Continuation of the documentation of my Prototype Fund related work. Previous summaries: March, April, May, June

This month I concentrated on picking up some loose ends and refining the both command line tools spatialize and tiler.

The other hard thing in programming

I’ve been reminded that there are already tools that are called “tiler”. I don’t intend “tiler” to be a canonical name for this tool, but as it isn’t production ready yet I didn’t want to invest too much time into a good name. Nevertheless I consider “tiler” and “spatialize” to be subcommands of grandine. So it actually might be called grandine-tiler in the future.
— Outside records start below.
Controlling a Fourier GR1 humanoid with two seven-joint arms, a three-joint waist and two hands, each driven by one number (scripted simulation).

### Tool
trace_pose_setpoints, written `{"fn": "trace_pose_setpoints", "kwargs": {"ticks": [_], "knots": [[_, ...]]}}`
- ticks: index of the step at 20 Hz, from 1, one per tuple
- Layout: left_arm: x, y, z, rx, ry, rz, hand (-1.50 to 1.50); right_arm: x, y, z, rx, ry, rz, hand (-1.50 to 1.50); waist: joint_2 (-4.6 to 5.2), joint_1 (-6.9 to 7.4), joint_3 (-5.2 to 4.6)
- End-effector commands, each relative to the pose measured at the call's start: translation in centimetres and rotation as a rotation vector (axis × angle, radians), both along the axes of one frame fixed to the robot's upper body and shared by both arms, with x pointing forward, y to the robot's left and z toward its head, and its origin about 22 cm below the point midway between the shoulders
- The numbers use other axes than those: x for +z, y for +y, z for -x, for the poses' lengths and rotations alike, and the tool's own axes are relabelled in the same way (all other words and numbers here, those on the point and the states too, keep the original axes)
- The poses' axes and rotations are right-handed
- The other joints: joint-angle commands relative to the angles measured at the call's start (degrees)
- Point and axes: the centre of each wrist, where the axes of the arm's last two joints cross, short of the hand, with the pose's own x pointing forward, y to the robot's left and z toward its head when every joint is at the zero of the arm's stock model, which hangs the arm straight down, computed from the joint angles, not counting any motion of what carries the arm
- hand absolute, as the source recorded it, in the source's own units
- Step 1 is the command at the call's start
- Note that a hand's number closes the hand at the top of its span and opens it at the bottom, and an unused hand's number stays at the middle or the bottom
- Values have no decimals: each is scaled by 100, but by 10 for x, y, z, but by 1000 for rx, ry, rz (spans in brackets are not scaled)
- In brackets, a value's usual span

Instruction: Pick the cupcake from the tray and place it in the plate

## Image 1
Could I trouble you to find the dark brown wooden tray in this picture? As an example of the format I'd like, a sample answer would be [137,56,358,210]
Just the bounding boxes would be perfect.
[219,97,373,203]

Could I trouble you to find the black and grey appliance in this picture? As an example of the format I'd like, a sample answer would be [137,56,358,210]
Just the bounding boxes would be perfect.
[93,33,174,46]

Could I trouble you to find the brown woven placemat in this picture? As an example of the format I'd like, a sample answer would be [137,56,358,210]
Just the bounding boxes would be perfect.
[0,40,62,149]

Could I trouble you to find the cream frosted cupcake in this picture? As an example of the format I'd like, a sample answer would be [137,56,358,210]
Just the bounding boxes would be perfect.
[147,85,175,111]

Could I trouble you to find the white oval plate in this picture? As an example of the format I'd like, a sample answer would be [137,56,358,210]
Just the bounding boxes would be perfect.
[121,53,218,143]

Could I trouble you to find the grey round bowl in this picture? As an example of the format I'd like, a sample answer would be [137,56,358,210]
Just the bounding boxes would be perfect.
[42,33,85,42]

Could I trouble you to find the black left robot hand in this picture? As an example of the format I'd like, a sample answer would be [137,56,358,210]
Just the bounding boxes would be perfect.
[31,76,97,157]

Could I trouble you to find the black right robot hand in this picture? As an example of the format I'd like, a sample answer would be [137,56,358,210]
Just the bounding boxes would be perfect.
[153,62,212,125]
But this is not set.

Spatialize

Spatialize is the tool for converting OSM data into a geospatial data format with proper geometries (collects ways and relations and assembles polygons, if specified) and feature and layer name mapping. For starters I implemented parts of the OpenMapTiles Vector Tile Schema.

Tiler

Tiler has been rather slow if it needed to cover large areas, because it has been seeking in potentially large lists. With newly introduces changes it builds a rtree for fast geometry lookup if a lot of geometries are present and/or a lot of tiles need to be generated. Furthermore the work is now spread across a number workers, so it is able to utilize all CPU cores.

lib/spatial changes

The internal spatial library has been refined, but also received a new feature: It is now able to simplify lines using the Douglas-Peucker algorithm.

Obstacles

Broken Clipping

A thing that gets increasingly frustrating is the polygon clipping algorithm which still does not work correctly in some cases. If you have any insight into this and maybe have already implemented Weiler-Atherton I would love to hear from you.

Time ticking

There is one month of funding left for the project, so I am trying to push out a few more cool things, because on August 31st it’s demo time!